With 2012 drawing to a close and the Xmas parties kicking into overdrive, the promise of a new year starts to fill our heads with optimism and lower our levels of productivity at work.
Not only does the beginning of the year arrive with music festivals, sunshine and hot afternoons in thirst quenching beer gardens, it also brings with it a new season at the Opera, which this year is extra exciting, especially for the young and uninitiated.
Gone are the days of opera being an activity only suitable for twin-sets, pearls and the uber rich – and Opera Australia wants you to know.
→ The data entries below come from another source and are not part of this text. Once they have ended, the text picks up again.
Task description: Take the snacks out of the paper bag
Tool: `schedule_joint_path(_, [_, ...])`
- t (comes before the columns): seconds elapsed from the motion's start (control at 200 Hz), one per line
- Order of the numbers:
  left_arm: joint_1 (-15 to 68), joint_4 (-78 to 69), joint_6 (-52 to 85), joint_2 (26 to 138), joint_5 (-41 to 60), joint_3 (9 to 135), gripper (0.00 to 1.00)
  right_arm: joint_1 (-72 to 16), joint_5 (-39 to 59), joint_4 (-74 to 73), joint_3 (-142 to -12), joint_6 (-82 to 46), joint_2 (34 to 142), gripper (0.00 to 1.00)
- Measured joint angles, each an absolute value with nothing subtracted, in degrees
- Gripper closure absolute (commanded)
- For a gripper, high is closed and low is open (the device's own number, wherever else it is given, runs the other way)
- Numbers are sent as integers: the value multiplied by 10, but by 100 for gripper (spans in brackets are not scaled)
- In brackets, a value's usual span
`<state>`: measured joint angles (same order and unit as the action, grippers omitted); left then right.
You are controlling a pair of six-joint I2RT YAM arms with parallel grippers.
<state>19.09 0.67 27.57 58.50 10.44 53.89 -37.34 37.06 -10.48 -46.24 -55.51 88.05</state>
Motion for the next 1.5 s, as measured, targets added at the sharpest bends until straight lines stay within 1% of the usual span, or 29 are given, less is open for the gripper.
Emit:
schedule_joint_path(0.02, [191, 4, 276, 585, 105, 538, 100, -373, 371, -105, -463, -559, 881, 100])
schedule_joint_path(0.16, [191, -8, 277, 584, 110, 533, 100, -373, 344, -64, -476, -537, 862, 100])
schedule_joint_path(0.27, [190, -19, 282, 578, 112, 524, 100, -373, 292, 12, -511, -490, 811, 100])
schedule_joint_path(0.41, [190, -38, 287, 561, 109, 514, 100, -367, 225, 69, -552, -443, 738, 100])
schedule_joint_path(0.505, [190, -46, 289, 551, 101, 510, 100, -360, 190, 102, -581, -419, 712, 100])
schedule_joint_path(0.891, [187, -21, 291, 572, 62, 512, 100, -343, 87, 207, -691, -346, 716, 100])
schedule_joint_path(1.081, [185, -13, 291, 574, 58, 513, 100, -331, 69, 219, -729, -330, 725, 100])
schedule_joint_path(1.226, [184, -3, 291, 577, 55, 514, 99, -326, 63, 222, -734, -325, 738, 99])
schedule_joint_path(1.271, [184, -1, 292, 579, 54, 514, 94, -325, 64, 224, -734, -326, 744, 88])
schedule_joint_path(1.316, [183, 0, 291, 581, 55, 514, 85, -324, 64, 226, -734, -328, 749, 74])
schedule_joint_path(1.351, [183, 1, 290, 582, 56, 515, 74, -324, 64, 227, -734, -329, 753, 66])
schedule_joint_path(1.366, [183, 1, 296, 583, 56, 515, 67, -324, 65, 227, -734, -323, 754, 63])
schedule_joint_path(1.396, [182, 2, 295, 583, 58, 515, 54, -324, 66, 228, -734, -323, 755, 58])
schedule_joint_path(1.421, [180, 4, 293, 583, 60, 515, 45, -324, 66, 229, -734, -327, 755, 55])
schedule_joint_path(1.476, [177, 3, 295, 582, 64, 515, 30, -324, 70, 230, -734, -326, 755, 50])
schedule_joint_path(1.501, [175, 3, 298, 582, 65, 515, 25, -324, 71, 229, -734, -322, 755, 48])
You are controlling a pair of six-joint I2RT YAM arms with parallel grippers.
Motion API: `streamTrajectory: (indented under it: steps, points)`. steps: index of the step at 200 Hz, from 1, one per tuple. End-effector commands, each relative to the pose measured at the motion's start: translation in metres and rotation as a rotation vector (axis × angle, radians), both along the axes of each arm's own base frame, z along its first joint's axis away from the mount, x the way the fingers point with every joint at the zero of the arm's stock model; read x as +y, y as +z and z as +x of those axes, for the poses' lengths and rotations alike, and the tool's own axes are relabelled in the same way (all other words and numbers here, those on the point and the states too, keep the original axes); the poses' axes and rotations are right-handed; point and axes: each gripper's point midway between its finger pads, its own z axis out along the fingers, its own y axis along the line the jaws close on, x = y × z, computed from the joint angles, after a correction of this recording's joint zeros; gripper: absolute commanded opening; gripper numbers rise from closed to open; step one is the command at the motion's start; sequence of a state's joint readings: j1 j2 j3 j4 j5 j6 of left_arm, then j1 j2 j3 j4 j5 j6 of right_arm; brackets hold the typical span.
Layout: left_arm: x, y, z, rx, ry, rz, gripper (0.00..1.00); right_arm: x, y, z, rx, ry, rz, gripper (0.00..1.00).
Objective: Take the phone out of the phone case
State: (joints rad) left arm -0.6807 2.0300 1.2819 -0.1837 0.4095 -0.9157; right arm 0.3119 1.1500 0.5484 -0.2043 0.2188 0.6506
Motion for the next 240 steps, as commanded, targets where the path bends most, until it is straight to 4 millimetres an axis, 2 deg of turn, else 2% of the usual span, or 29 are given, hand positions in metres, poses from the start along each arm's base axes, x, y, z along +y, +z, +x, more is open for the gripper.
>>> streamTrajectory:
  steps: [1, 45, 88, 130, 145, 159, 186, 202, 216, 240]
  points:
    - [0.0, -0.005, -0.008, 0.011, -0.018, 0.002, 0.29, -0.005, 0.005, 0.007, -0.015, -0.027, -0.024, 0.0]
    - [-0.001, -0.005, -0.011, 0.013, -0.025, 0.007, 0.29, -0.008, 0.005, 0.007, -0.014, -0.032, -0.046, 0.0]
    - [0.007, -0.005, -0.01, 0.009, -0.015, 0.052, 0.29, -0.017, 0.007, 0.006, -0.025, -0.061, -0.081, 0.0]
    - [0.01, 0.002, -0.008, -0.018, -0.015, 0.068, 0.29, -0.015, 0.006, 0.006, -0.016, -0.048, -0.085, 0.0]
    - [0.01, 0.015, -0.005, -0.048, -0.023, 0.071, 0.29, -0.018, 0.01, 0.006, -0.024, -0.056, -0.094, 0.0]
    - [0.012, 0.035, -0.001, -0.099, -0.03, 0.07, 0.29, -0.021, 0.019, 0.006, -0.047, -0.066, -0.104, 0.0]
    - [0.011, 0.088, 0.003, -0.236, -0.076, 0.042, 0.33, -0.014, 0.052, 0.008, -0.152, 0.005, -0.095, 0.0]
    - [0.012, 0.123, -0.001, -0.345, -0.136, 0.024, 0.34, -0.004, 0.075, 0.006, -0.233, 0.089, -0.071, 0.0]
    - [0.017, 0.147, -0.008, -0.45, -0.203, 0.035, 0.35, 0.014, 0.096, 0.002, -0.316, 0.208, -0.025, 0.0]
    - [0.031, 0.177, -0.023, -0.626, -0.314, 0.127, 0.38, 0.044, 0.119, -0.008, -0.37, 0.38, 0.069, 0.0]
To change our perceptions and prove to a younger audience that they should give it a go, Opera Australia is offering a youth subscription of up to six tickets to any show in the 2013 season for just $60.
The only requirement is that you must be under 30. With ticket prices usually ranging between $105 and $280 this is a massive saving, and a great reason to don your best suit/frock (though jeans will do just fine) and get amongst it.
And if you think opera isn’t your glass of sparkling, then think again.
You’re bound to find something to suit your taste with a season ahead that includes Giacomo Puccini’s La Boheme, a saucy Parisian affair that blasted the 2011 Australia box office, the dramatic and innovative A Masked Ball presented in collaboration with Sydney Festival, or Orpheus in the Underworld where comic opera meets musical theatre.
Samuel Dundas, an opera performer who is set to play Marcello in La Boheme, says most of what he loves about performing in an opera “is the fact you can get completely lost in a character for two hours each night”. And from an audience perspective I can’t agree more.
Opera is adapting to the times with more expansive events such as outdoor stages and collaborations with artistic directors such as Alex Olle, of La Fura dels Baus, an innovative theatre company of the Spanish scene.
The 2013 Opera season kicks off on Saturday, January 5 with La Boheme returning to Australian audiences with a dream team of creatives: director Gale Edwards, stage designer Brian Thomson and costume designer Julie Lynch.